SUPPLIED DATA –
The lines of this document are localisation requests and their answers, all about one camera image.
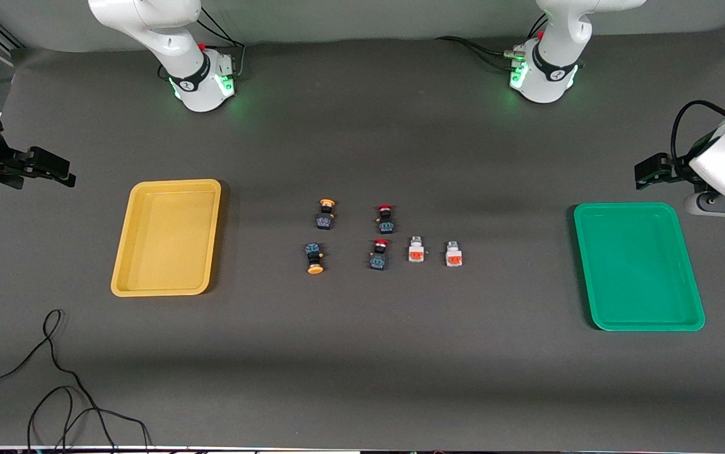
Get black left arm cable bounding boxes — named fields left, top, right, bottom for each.
left=670, top=100, right=725, bottom=166

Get loose black cable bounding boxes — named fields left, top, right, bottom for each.
left=0, top=309, right=152, bottom=451

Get green plastic tray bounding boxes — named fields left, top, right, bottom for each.
left=574, top=202, right=705, bottom=332

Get yellow plastic tray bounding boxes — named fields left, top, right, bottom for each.
left=110, top=179, right=222, bottom=297

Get aluminium frame profile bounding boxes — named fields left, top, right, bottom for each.
left=0, top=22, right=28, bottom=67

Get red push button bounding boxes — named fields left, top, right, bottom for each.
left=375, top=204, right=397, bottom=235
left=369, top=239, right=391, bottom=271

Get black left arm base cables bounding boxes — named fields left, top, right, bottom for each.
left=435, top=13, right=549, bottom=71

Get yellow push button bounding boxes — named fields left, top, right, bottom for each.
left=314, top=199, right=337, bottom=230
left=303, top=242, right=326, bottom=276

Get dark grey table mat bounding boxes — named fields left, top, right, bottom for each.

WHAT THE TASK ASKS –
Give back the whole listing exactly as it stands. Drop every picture.

TASK RESPONSE –
The lines of this document are localisation requests and their answers, all about one camera image.
Get black left arm cable bounding boxes — named fields left, top, right, bottom for each.
left=670, top=100, right=725, bottom=166

Get loose black cable bounding boxes — named fields left, top, right, bottom for each.
left=0, top=309, right=152, bottom=451

Get green plastic tray bounding boxes — named fields left, top, right, bottom for each.
left=574, top=202, right=705, bottom=332

Get yellow plastic tray bounding boxes — named fields left, top, right, bottom for each.
left=110, top=179, right=222, bottom=297

Get aluminium frame profile bounding boxes — named fields left, top, right, bottom for each.
left=0, top=22, right=28, bottom=67

Get red push button bounding boxes — named fields left, top, right, bottom for each.
left=375, top=204, right=397, bottom=235
left=369, top=239, right=391, bottom=271

Get black left arm base cables bounding boxes — named fields left, top, right, bottom for each.
left=435, top=13, right=549, bottom=71

Get yellow push button bounding boxes — named fields left, top, right, bottom for each.
left=314, top=199, right=337, bottom=230
left=303, top=242, right=326, bottom=276

Get dark grey table mat bounding boxes — named fields left, top, right, bottom for each.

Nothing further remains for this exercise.